Sent to me via mailbag:

Have you used TLA+ to model resilience as in resilience engineering (systems in general)? — Feodrippe

**Resilience Engineering**, to my understanding, refers to building systems that can function in the presence of disruptions. For example, if a backend service gets overloaded, its dependencies can automatically switch to fallback logic to keep serving customers and give the service time to recover.

I’ve not done much work *personally* with “resilience engineering”. But the idea comes up a lot in formal methods, in the form of resilience *properties*. These are goals of the systems that we want (and use resilience engineering) to achieve. And I think the details of resilience properties are interesting enough for a deep dive. I’ll use syntax, but it should be applicable to other specification languages, too.

Let `x`

be some measurable value (temperature, number of servers online, queue size, weight, etc) and S be a range of desirable values. The goal of the system is to keep x in the range, or in TLA+ `x \in S`

. We’ll call this being “in control”: `Control == x \in S`

.

The strongest possible property is the invariant `STRONG: []Control`

, “in *all* states x is in control”. If for a single state x is outside control, this property fails. This is undesirable, as often the system *starts* with x out of the range and has to get it in first. So `[]Control`

will automatically fail on the starting step.

(A stronger property is one that’s harder to guarantee.)

On the other side of the spectrum, `WEAK: <>Control`

is the weakest possible property: “in at least one state, x is in control”. This allows x to start outside the range and go inside, but it only needs to do so once, then everything can break down. While there are cases for both the strongest and weakest versions of the prop, we usually want something in between.

So first, we could say that we don’t *start* in control, but once we reach it, we never lose control (`TRIPWIRE`

). In TLA+, this is `<>Control /\ [](Control => []Control)`

. Notice that by conjoining a property to `WEAK`

we make the property stronger. `TRIPWIRE`

is better than `STRONG`

but still too sensitive. If there’s some random variance in `x`

, a tiny fluctuation might trigger the tripwire and then immediately fail the property.

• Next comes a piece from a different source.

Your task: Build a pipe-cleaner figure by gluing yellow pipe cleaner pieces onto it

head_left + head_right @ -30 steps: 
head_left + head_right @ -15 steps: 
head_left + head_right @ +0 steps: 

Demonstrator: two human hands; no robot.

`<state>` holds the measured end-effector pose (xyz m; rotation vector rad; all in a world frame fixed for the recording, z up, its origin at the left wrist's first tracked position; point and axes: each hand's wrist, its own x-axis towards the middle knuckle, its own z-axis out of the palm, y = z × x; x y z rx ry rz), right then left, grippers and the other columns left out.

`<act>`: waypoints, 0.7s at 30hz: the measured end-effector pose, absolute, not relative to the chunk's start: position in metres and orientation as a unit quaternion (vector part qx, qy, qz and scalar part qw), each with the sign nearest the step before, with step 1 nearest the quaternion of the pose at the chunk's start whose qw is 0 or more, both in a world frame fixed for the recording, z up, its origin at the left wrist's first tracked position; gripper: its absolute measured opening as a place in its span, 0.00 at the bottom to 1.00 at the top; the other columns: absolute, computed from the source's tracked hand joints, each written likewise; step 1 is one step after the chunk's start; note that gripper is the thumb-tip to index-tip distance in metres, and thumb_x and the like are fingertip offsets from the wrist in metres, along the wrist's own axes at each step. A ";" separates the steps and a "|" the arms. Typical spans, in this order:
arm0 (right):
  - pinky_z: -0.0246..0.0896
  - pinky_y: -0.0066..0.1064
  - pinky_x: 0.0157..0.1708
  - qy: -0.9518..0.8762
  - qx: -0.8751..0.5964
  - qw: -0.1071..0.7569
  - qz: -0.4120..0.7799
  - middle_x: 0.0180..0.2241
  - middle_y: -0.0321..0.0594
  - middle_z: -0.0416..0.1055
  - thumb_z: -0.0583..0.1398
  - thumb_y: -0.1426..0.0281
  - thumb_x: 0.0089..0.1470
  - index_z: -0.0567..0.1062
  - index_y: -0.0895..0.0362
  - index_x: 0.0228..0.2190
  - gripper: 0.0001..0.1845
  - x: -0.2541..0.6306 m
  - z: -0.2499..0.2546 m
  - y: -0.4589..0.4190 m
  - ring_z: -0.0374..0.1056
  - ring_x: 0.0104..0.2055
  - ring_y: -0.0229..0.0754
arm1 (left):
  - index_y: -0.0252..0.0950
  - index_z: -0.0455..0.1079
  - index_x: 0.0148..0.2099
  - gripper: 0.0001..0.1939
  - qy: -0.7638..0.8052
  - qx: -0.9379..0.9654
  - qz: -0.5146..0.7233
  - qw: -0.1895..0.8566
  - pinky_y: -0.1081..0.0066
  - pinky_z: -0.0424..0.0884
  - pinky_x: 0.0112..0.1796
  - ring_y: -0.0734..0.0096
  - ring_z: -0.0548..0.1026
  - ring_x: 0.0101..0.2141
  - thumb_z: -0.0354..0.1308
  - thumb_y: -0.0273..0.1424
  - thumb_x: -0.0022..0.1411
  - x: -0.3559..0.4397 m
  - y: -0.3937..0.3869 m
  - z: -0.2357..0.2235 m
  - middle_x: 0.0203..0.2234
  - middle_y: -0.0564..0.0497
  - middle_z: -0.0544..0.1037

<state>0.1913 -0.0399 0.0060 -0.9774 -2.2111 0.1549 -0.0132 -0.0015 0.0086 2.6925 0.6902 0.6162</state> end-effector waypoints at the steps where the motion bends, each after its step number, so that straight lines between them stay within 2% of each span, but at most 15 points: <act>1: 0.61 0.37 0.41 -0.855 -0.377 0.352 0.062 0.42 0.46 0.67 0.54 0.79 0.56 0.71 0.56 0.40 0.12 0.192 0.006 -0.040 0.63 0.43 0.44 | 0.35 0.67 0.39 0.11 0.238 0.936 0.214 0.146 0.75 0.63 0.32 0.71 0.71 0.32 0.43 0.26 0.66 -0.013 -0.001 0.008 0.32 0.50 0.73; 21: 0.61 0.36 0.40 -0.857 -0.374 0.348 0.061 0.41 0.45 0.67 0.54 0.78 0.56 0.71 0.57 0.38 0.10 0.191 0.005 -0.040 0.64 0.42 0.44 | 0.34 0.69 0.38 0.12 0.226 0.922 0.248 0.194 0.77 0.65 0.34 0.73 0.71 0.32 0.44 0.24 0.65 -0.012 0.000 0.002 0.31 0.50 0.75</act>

We could instead allow a bit of jostle but say eventually we *converge* on being in control (`STABLE`

). Formally, “eventually always” we’re in control, or there’s eventually a point where, from that point on, we are forever in control. We can write STABLE as `<>[]Control`

.

Finally, resilience. It’s possible to achieve stability in a closed system, where the only thing that matters is the other components of the system, but in an open system, the outside world has a vote too. The temperature can be thrown out of the right range by a sudden heat wave, or a storm knocks out one of our servers, and so puts us out of control. Often the best we can do is guarantee we can *recover* from a shock: `RESILIENT`

is the property that we always eventually return to control, or in TLA+ `[]<>Control`

.

Formal methods isn’t just about how properties relate to systems. It’s also useful to talk about how properties relate to other properties. `A => B`

means that A is stronger than B:^{1} it is plausible for a system to satisfy B without satisfying A, but not the other way around.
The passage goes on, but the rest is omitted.